Quiero llorar desde un rincón lo mucho que le quiero pero también me veo un poco impelida a compartir lo que él y su muerte me inspiran. Hace tiempo que él quería irse. Al lado de su mujer, Olga Lucas, de su hija Isabel, de Amaya, su mano derecha, de un reducido grupo de amigos, ha tenido una vejez maravillosa. Una segunda oportunidad de vida, como no dejaba de recalcar. Pero desde hace unos años sus facultades se venían deteriorando. Por eso en uno de sus últimos cumpleaños, 94, en la Cala de Mijas, su brindis fue:

“Esto es la vida. Animaos todos. Porque se puede llegar a los 94 años y más, siendo feliz. Aunque uno se levante y se tenga que poner la boca, los ojos y los oídos. Se puede ser feliz a pesar de los jefes y de que muchas de las cosas que nos rodean nos parezcan impedimentos. Por nosotros mismos. Tenéis una vida. Cada uno la suya. ¡Aprovechadla!”.

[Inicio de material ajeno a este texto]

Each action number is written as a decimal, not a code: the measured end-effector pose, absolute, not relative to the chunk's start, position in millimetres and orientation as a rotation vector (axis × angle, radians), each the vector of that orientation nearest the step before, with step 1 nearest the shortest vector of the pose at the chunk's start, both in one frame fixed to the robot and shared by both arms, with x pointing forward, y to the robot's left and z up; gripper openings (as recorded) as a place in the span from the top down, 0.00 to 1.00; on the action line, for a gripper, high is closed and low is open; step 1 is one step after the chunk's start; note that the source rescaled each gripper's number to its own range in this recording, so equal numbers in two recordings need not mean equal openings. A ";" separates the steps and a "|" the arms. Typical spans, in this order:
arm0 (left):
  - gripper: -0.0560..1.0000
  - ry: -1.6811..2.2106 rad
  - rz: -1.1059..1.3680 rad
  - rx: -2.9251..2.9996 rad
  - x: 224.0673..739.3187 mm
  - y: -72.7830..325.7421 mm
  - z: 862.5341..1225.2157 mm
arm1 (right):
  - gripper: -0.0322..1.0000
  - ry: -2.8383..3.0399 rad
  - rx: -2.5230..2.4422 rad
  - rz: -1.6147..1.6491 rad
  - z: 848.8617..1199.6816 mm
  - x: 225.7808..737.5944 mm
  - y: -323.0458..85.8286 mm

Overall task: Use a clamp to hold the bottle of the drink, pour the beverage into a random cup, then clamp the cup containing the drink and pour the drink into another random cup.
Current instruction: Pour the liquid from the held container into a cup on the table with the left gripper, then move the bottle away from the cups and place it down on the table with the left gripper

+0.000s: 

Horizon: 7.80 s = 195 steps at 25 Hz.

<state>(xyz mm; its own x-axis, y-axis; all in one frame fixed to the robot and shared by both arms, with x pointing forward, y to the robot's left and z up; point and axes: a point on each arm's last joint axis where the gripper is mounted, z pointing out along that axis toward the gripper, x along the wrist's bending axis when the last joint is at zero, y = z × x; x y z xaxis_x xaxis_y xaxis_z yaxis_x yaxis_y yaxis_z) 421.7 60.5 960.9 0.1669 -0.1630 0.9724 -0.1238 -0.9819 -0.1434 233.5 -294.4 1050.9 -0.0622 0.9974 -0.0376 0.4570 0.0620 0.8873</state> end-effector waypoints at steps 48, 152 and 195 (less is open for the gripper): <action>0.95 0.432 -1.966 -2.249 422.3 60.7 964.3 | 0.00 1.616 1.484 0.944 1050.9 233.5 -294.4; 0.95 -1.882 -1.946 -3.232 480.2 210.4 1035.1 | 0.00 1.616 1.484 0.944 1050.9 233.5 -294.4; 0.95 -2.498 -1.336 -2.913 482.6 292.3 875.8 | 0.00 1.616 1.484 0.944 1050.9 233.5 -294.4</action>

Nos despedíamos cada vez que nos veíamos. Si los sentidos fallaban, parecía potenciarse aún más si cabe su enorme talento, su empatía con los demás. Y su mano seguía apretando, con calor y fuerza, en cada hasta luego. En este 1 de febrero cuando alcanzó los 96 que serían los últimos. Siempre daba las gracias. Sinceras. Asombrosa humildad.

Le gustó mucho que le concedieran el Premio Nacional de las Letras 2011, que el Ministerio, presidido ya por Wert, tardó tanto en entregar que ya no era sensato acudir al acto. En su sencillez, le hacía ilusión, de alguna manera inscribirse en la historia de los fundamentales, algo así como tener razón. Que lo uno, no quita lo otro.

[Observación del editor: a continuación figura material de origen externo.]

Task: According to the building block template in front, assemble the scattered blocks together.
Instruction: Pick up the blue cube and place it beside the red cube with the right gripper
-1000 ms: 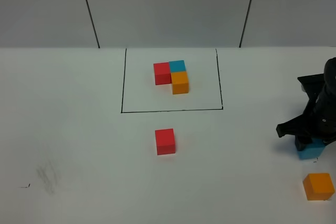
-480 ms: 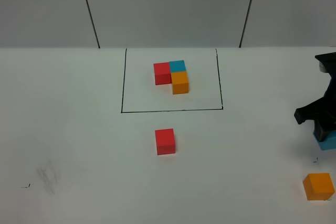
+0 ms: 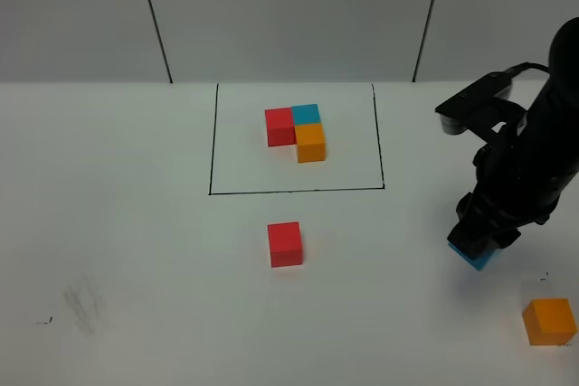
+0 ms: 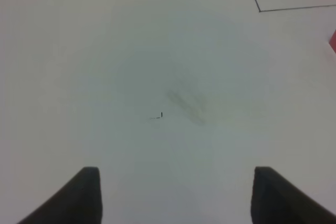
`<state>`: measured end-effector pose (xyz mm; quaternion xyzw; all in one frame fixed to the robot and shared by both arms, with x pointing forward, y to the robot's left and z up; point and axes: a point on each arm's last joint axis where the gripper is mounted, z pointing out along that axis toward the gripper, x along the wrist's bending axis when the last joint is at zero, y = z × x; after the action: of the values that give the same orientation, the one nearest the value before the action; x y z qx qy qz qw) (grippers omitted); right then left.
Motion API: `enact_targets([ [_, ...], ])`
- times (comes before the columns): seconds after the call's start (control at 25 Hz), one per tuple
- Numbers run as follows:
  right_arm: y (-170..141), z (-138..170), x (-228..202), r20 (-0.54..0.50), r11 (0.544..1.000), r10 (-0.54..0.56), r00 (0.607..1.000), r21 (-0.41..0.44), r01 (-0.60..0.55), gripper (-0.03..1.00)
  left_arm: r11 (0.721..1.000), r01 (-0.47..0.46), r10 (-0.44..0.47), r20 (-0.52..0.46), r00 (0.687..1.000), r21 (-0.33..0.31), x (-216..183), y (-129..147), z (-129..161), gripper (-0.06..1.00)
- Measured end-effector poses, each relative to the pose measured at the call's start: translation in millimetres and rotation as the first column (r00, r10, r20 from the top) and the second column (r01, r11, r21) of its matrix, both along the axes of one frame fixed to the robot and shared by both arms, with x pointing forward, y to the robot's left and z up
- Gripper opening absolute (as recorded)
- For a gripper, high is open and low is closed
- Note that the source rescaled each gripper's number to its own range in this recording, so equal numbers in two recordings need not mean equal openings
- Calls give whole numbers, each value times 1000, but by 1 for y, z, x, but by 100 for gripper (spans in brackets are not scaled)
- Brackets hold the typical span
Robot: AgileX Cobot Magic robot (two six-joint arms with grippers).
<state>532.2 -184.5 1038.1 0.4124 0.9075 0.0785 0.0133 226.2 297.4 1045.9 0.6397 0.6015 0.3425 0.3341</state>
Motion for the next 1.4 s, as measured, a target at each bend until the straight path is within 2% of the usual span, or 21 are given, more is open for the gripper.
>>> enact_targets([
  [0.16,15,17,4,105,974,218,970,-80,-211,0,1000,0,0,0,1000,0,0,0,0,54],
  [0.28,27,32,6,165,937,347,923,-101,-334,0,1000,0,0,0,1000,0,0,0,0,54],
  [0.52,47,32,19,136,809,587,798,-126,-574,0,1000,0,0,0,1000,0,0,0,0,54],
  [0.6,52,29,29,136,785,619,774,-134,-604,0,1000,0,0,0,1000,0,0,0,0,54],
  [0.76,63,13,41,105,766,642,759,-129,-630,0,1000,0,0,0,1000,0,0,0,0,54],
  [0.84,72,2,41,78,738,674,735,-128,-663,0,1000,0,0,0,1000,0,0,0,0,54],
  [1.08,100,-19,33,19,603,795,607,-143,-785,0,1000,0,0,0,1000,0,0,0,0,54],
  [1.28,118,-30,28,11,529,845,534,-159,-834,0,1000,0,0,0,1000,0,0,0,0,54],
  [1.4,123,-39,35,-5,449,888,460,-209,-869,0,1000,0,0,0,1000,0,0,0,0,54],
])
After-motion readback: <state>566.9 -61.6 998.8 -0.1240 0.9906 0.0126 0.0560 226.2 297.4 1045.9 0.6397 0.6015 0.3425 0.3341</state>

En los recuerdos que se le prodigan –muy justos- no faltará el repaso de su obra. En ella tenemos para releer y atesorar su riquísimo pensamiento y debemos hacerlo para afrontar los duros momentos que vivimos y que tanto le preocupaban. Una auténtica guía.

Yo me quedo con la figura de un hombre entrañable, profundamente comprometido, humano. Sus logros le costaron esfuerzos. A los 16 años ya era funcionario de Aduanas por oposición y allí empezó a escribir en el reverso de los partes. Luego la carrera de Economía. La docencia. Los libros. Los puestos internacionales. Se exilió, harto. Alguna vez decía que España se había exiliado de nosotros. Ésta. La que se ha reproducido amargamente, hasta enturbiar el último año de este hombre que veía repetirse los errores por cuya erradicación luchó.

Le gustaba el otoño. Y el mar. Era historia viva. Hasta me contó los avatares de una pionera del periodismo: Josefina Carabias, empleada de camarera en el Palace para obtener información. Le gustaba la música y canturreaba canciones. Un agudo sentido del humor con el que aliñaba cuanto hablaba, porque los atropellos no pueden quitarnos hasta eso. Una especie de fragilidad en su fuerza que invitaba a abrazarle para extraer de él también su ternura.

Lo peor de la muerte es que deja un vacío, una ausencia. Porque José Luis Sampedro ha tenido una vida plena, insobornablemente libre, coherente. Y se ha ido en paz. Y eso nos deja consuelo. Ese doble sentimiento de dolor y conformidad. Sé que quiere que arropemos a Olga, si se deja. A lo mucho que vale. Ha entregado su vida a él. Demasiada densidad para desprenderse de una presencia tan rotunda.

Nos ha dejado frases, ideas, que invitan a no cejar nunca en la lucha. Pero ahora, en este especial momento, lo que me vienen a la memoria son los versos del poeta José Ángel Valente:

De ti no quedan más

que estos fragmentos rotos.

Que alguien los recoja con amor, te deseo,

los tenga junto a sí y no los deje

totalmente morir en esta noche

de voraces sombras, donde tú ya indefenso

todavía palpitas“.

El amor lo tiene, desbordado. Y no dejaremos morir el inmenso ideario que nos ha legado. La búsqueda del pensamiento crítico, de la verdadera libertad.